WHAT THE TASK REQUIRES: Copy every record that follows, word for word.
AVAILABLE RECORDS below:
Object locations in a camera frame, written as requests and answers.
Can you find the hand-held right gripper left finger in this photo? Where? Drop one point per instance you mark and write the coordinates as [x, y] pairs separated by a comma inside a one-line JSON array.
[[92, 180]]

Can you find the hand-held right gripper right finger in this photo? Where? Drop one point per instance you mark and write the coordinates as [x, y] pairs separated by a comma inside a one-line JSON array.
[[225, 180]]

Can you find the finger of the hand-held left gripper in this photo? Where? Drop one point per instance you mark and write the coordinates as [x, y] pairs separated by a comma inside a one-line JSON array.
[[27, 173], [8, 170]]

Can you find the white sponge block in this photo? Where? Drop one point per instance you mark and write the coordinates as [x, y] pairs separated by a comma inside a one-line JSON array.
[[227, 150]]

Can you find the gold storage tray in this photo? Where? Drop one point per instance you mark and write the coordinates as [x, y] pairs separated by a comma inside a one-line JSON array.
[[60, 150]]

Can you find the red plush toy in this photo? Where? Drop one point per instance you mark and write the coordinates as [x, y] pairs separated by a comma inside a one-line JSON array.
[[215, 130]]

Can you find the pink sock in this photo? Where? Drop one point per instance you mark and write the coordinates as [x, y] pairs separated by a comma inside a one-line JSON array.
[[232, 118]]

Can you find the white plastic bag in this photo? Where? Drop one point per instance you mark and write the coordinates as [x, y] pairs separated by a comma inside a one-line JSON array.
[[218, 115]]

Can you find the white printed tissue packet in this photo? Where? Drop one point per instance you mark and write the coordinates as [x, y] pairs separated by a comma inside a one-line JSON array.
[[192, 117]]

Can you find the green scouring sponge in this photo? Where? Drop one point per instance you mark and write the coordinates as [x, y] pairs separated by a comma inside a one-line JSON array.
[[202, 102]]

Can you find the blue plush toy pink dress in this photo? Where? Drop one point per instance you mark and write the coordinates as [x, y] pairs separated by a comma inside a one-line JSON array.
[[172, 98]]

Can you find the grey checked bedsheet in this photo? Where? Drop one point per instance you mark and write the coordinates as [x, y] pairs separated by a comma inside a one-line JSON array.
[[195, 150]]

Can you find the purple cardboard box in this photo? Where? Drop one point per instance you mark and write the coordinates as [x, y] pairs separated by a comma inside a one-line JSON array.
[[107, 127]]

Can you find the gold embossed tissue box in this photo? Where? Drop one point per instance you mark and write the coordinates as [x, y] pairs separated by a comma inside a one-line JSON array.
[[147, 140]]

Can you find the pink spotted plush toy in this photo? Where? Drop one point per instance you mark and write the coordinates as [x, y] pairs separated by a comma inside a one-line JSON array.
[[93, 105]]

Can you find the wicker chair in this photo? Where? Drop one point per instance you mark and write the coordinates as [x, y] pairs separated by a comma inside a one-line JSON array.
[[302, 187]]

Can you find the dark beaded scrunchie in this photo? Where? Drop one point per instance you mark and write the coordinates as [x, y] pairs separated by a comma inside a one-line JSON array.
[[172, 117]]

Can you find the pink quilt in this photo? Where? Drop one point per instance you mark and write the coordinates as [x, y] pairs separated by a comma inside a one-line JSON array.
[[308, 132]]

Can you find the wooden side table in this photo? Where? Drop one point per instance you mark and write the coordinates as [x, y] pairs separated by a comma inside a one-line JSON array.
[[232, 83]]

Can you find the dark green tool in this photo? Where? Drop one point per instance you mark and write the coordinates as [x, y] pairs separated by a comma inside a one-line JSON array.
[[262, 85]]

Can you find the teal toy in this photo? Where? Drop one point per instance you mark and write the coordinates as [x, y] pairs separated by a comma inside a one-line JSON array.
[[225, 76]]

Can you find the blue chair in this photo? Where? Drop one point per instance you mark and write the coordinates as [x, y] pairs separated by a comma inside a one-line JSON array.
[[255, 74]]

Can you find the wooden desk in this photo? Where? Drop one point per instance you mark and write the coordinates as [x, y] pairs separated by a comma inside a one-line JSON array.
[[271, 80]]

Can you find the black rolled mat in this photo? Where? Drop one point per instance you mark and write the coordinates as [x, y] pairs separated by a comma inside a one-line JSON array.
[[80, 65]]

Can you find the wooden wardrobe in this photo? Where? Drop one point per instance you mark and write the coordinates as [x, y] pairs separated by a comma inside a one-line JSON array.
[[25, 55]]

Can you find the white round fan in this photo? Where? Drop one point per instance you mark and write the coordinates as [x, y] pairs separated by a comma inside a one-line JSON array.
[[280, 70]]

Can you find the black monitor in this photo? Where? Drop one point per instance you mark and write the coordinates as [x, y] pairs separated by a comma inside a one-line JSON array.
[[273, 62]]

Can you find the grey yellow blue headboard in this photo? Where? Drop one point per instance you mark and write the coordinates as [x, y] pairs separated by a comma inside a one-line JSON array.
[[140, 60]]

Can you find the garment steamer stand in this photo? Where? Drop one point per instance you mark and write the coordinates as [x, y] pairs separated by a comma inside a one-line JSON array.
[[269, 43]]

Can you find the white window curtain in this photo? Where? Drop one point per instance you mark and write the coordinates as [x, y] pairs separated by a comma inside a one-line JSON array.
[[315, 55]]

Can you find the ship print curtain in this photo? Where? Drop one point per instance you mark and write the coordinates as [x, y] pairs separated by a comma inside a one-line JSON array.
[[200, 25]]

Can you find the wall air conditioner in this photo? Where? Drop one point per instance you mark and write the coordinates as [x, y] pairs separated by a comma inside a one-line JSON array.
End of AVAILABLE RECORDS.
RESULT BELOW:
Object locations in a camera frame, written as requests and answers.
Can you find the hand-held right gripper left finger in this photo? Where? Drop one point per instance you mark and write the coordinates as [x, y] pairs separated by a comma inside a one-line JSON array.
[[92, 180]]

Can you find the hand-held right gripper right finger in this photo? Where? Drop one point per instance you mark and write the coordinates as [x, y] pairs separated by a comma inside a one-line JSON array.
[[225, 180]]

Can you find the finger of the hand-held left gripper in this photo? Where? Drop one point per instance you mark and write the coordinates as [x, y] pairs separated by a comma inside a one-line JSON array.
[[27, 173], [8, 170]]

Can you find the white sponge block in this photo? Where? Drop one point per instance you mark and write the coordinates as [x, y] pairs separated by a comma inside a one-line JSON array.
[[227, 150]]

Can you find the gold storage tray in this photo? Where? Drop one point per instance you mark and write the coordinates as [x, y] pairs separated by a comma inside a one-line JSON array.
[[60, 150]]

Can you find the red plush toy in this photo? Where? Drop one point per instance you mark and write the coordinates as [x, y] pairs separated by a comma inside a one-line JSON array.
[[215, 130]]

Can you find the pink sock in this photo? Where? Drop one point per instance you mark and write the coordinates as [x, y] pairs separated by a comma inside a one-line JSON array.
[[232, 118]]

Can you find the white plastic bag in this photo? Where? Drop one point per instance you mark and write the coordinates as [x, y] pairs separated by a comma inside a one-line JSON array.
[[218, 115]]

Can you find the white printed tissue packet in this photo? Where? Drop one point per instance you mark and write the coordinates as [x, y] pairs separated by a comma inside a one-line JSON array.
[[192, 117]]

Can you find the green scouring sponge in this photo? Where? Drop one point per instance you mark and write the coordinates as [x, y] pairs separated by a comma inside a one-line JSON array.
[[202, 102]]

Can you find the blue plush toy pink dress in this photo? Where? Drop one point per instance you mark and write the coordinates as [x, y] pairs separated by a comma inside a one-line JSON array.
[[172, 98]]

Can you find the grey checked bedsheet in this photo? Where? Drop one point per instance you mark and write the coordinates as [x, y] pairs separated by a comma inside a one-line JSON array.
[[195, 150]]

Can you find the purple cardboard box in this photo? Where? Drop one point per instance you mark and write the coordinates as [x, y] pairs separated by a comma inside a one-line JSON array.
[[107, 127]]

Can you find the gold embossed tissue box in this photo? Where? Drop one point per instance you mark and write the coordinates as [x, y] pairs separated by a comma inside a one-line JSON array.
[[147, 140]]

Can you find the pink spotted plush toy in this photo? Where? Drop one point per instance you mark and write the coordinates as [x, y] pairs separated by a comma inside a one-line JSON array.
[[93, 105]]

Can you find the wicker chair in this photo? Where? Drop one point per instance you mark and write the coordinates as [x, y] pairs separated by a comma inside a one-line JSON array.
[[302, 187]]

Can you find the dark beaded scrunchie in this photo? Where? Drop one point per instance you mark and write the coordinates as [x, y] pairs separated by a comma inside a one-line JSON array.
[[172, 117]]

Can you find the pink quilt in this photo? Where? Drop one point per instance you mark and write the coordinates as [x, y] pairs separated by a comma inside a one-line JSON array.
[[308, 132]]

Can you find the wooden side table in this photo? Where? Drop one point per instance you mark and write the coordinates as [x, y] pairs separated by a comma inside a one-line JSON array.
[[232, 83]]

Can you find the dark green tool in this photo? Where? Drop one point per instance you mark and write the coordinates as [x, y] pairs separated by a comma inside a one-line JSON array.
[[262, 85]]

Can you find the teal toy in this photo? Where? Drop one point per instance you mark and write the coordinates as [x, y] pairs separated by a comma inside a one-line JSON array.
[[225, 76]]

Can you find the blue chair in this photo? Where? Drop one point per instance you mark and write the coordinates as [x, y] pairs separated by a comma inside a one-line JSON array.
[[255, 74]]

Can you find the wooden desk in this photo? Where? Drop one point per instance you mark and write the coordinates as [x, y] pairs separated by a comma inside a one-line JSON array.
[[271, 80]]

Can you find the black rolled mat in this photo? Where? Drop one point per instance you mark and write the coordinates as [x, y] pairs separated by a comma inside a one-line JSON array.
[[80, 65]]

Can you find the wooden wardrobe in this photo? Where? Drop one point per instance you mark and write the coordinates as [x, y] pairs separated by a comma inside a one-line JSON array.
[[25, 55]]

Can you find the white round fan in this photo? Where? Drop one point per instance you mark and write the coordinates as [x, y] pairs separated by a comma inside a one-line JSON array.
[[280, 70]]

Can you find the black monitor in this photo? Where? Drop one point per instance you mark and write the coordinates as [x, y] pairs separated by a comma inside a one-line JSON array.
[[273, 62]]

Can you find the grey yellow blue headboard in this photo? Where? Drop one point per instance you mark and write the coordinates as [x, y] pairs separated by a comma inside a one-line JSON array.
[[140, 60]]

Can you find the garment steamer stand in this photo? Where? Drop one point per instance you mark and write the coordinates as [x, y] pairs separated by a comma inside a one-line JSON array.
[[269, 43]]

Can you find the white window curtain in this photo? Where? Drop one point per instance you mark and write the coordinates as [x, y] pairs separated by a comma inside a one-line JSON array.
[[315, 55]]

Can you find the ship print curtain in this photo? Where? Drop one point per instance you mark and write the coordinates as [x, y] pairs separated by a comma inside a one-line JSON array.
[[200, 25]]

Can you find the wall air conditioner in this photo? Where? Drop one point per instance you mark and write the coordinates as [x, y] pairs separated by a comma inside a one-line JSON array.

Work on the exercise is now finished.